▸ PROBLEM DETAILS: Transcribe the listing verbatim. Do not carry over any pictures.

▸ RAW DATA:
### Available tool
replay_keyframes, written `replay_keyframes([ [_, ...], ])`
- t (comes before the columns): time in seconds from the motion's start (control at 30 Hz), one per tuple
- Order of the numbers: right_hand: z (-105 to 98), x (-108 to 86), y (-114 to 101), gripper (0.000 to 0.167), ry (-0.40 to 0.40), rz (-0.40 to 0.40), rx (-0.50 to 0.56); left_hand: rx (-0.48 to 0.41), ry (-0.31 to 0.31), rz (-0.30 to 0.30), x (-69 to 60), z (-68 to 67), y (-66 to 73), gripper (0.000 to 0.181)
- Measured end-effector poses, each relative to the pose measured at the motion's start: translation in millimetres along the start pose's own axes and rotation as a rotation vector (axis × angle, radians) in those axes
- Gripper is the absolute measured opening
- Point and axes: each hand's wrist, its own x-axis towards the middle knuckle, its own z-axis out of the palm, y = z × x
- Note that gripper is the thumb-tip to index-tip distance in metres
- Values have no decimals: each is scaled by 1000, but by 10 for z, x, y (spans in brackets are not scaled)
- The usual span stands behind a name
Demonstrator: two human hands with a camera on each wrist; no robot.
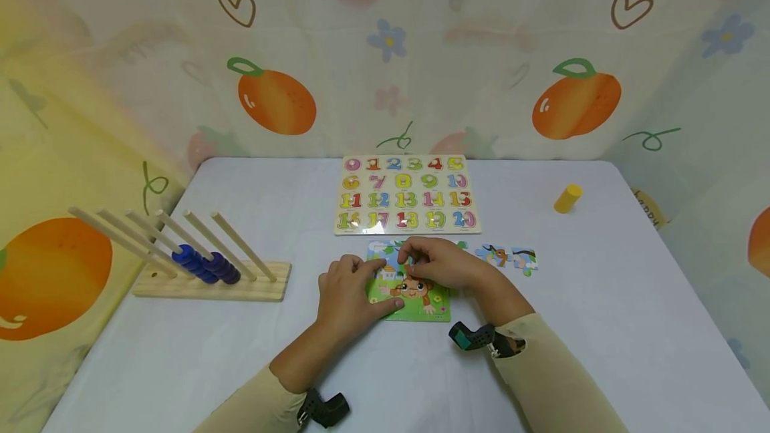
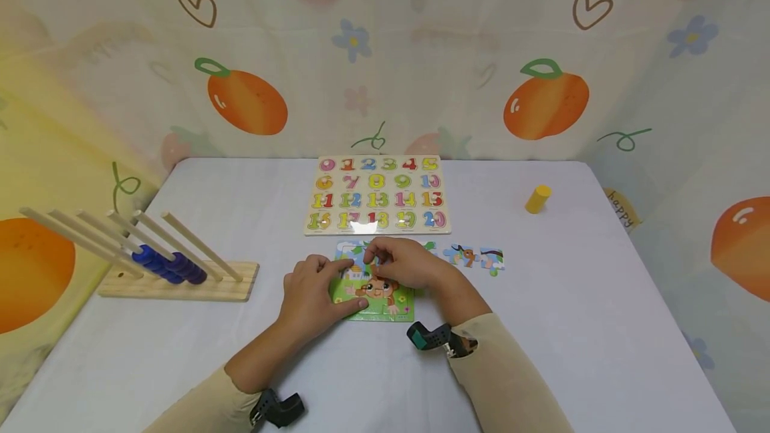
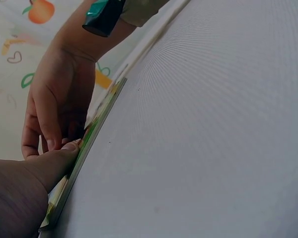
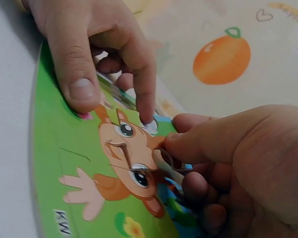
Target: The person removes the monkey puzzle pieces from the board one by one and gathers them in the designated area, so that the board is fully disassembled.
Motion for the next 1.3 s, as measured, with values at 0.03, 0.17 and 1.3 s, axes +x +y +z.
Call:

▸ EXPECTED OUTPUT:
### Available tool
replay_keyframes, written `replay_keyframes([ [_, ...], ])`
- t (comes before the columns): time in seconds from the motion's start (control at 30 Hz), one per tuple
- Order of the numbers: right_hand: z (-105 to 98), x (-108 to 86), y (-114 to 101), gripper (0.000 to 0.167), ry (-0.40 to 0.40), rz (-0.40 to 0.40), rx (-0.50 to 0.56); left_hand: rx (-0.48 to 0.41), ry (-0.31 to 0.31), rz (-0.30 to 0.30), x (-69 to 60), z (-68 to 67), y (-66 to 73), gripper (0.000 to 0.181)
- Measured end-effector poses, each relative to the pose measured at the motion's start: translation in millimetres along the start pose's own axes and rotation as a rotation vector (axis × angle, radians) in those axes
- Gripper is the absolute measured opening
- Point and axes: each hand's wrist, its own x-axis towards the middle knuckle, its own z-axis out of the palm, y = z × x
- Note that gripper is the thumb-tip to index-tip distance in metres
- Values have no decimals: each is scaled by 1000, but by 10 for z, x, y (spans in brackets are not scaled)
- The usual span stands behind a name
Demonstrator: two human hands with a camera on each wrist; no robot.
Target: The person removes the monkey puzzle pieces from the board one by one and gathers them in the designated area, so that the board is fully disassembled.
Motion for the next 1.3 s, as measured, with values at 0.03, 0.17 and 1.3 s, axes +x +y +z.
Call:

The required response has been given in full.